So at the hearing, held in the old County Council chambers, I found myself on the opposite side of the fence from Lew and Melvin and friendships were strained. In the event the Commissioner found for the club, though strict membership numbers were imposed.

The club was an overnight success. Applications for membership exceeded the restraints set and for many years there were waiting lists of men wanting to join. Architect Trevor Daniell designed a splendid edifice and the newly-formed club borrowed money to build the premise on land leased from the Trust Lands Trust.

Lew Milne became the inaugural President.

The Licencing Trusts fears were inevitably realised; public bar patronage declined and the Trust had to find other avenues of revenue to replace what had once been its “cash cow.”

There were now three chartered clubs in the town, each with their own distinct enrolments. The Masterton Club attracted professional and business men and farmers. Farm owners that is, not farm workers; it was euphemistically called the “Gentlemen’s Club.” The Soldiers Club was exclusively the preserve of returned servicemen and the Cosmopolitan Club became the working man’s club. Small businessmen and schoolteachers were also known to join “the Cossie Club” and enjoy the company and the atmosphere.

And so it has flourished for many years, used by many other sections of the community as well as members. For instance Masterton’s four Probus Clubs all hold their monthly meetings there on consecutive weeks.

But times change. For some years now all three clubs have been shedding patronage. This situation was halted for a while when women members were admitted. The Soldier’s Club changed its name to The Services and Citizens Club and opened its doors to all comers.

And not just the clubs. The Licensing Trust once had four thriving public bars. The Horseshoe, the Pioneer, the Kuripuni and the Homestead. Now only the Kuripuni survives.

There are a number of reasons behind this. The younger generation are not in to joining clubs or patronising public bars to the same extent as their forbears. A night out for them is usually at a licensed restaurant with friends and family.

Therefore club membership is ageing. Pensioners don’t have a lot of discretionary income to spend on drink and anyway they tend to sit around enjoying the companionship of their mates rather than any intention of getting “blathered” (as they would say in Coronation Street.)

As a result, club coffers suffer.

There is also the potential to be breathalysed on the homeward journey and this has meant imbibing at your “local” - club or pub - is a risky business.
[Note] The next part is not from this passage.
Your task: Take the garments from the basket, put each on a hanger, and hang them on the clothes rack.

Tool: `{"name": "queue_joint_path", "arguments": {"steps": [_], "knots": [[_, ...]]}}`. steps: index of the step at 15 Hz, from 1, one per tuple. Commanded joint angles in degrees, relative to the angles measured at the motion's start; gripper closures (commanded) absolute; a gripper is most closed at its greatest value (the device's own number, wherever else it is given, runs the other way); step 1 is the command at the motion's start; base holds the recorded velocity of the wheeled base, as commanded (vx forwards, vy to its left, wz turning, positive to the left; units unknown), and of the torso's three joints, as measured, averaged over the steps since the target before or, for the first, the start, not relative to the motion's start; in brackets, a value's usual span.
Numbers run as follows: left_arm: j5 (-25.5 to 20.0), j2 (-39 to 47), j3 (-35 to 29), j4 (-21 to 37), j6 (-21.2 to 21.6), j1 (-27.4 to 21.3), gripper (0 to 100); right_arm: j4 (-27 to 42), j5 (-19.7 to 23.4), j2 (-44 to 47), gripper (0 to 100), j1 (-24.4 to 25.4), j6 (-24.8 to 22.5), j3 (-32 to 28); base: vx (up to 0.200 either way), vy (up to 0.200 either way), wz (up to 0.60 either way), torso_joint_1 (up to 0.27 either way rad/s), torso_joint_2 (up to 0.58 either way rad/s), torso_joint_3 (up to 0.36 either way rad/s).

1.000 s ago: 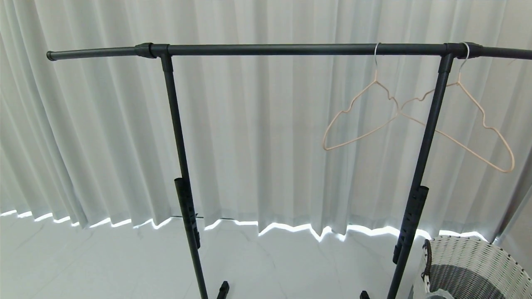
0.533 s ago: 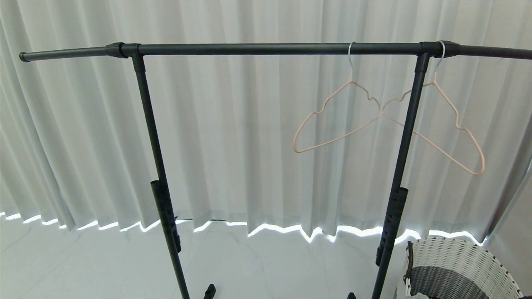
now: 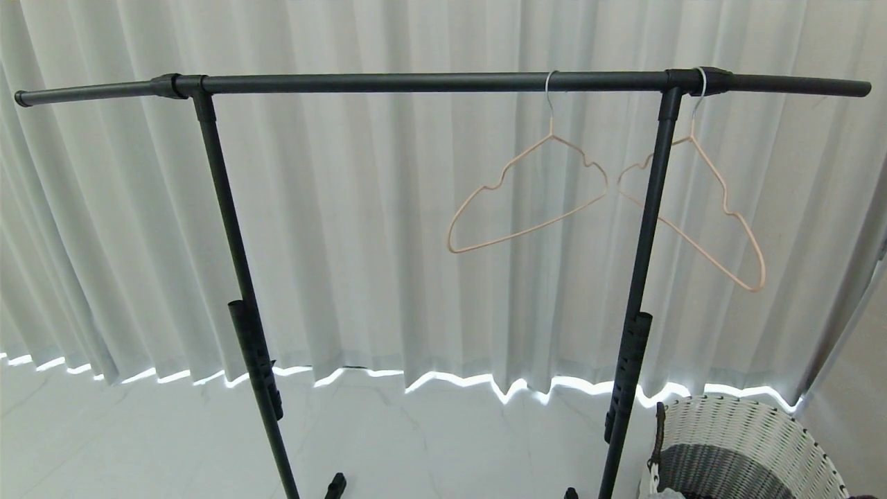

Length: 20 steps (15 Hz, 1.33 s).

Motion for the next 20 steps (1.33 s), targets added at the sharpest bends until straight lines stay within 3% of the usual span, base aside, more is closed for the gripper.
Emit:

Better to stay put with your large-as-life television set with surround-sound and watch live sport with instant replay than risk a drink-driving charge.

It has been suggested that Masterton needs to start anew with a purpose-built facility to encompass all three clubs. This happened in Blenheim where the Blenheim Workingmen’s Club, the Marlborough Club and the Returned Servicemen’s Association Club all abandoned their premises and built a brand new 12 million dollar facility.

A grand idea, but for Masterton from whence comes the money?

All three clubs are carrying debt. The Masterton Club say theirs is manageable, but the other two clubs have substantial borrowings so there would be little money available from selling off existing property. A premise sale may not even be available to the Services and Citizens Club as it may have covenants on it as to its continued use. It was gifted by Mr A.P. Whatman to provide a “comfortable home for returned soldiers for the rest of their lives.”

The Cosmopolitan Club, being on leased land, would be difficult to market.

And there are a number of under-utilised public spaces in the town already. I’m thinking of the YMCA and the huge Homestead complex and its massive adjacent carpark.

So there’s your catch 22. Ideally the three committees should get together, put aside parochialism and prejudices, embrace egalitarianism and chart a course that will provide an ideal solution for all of us.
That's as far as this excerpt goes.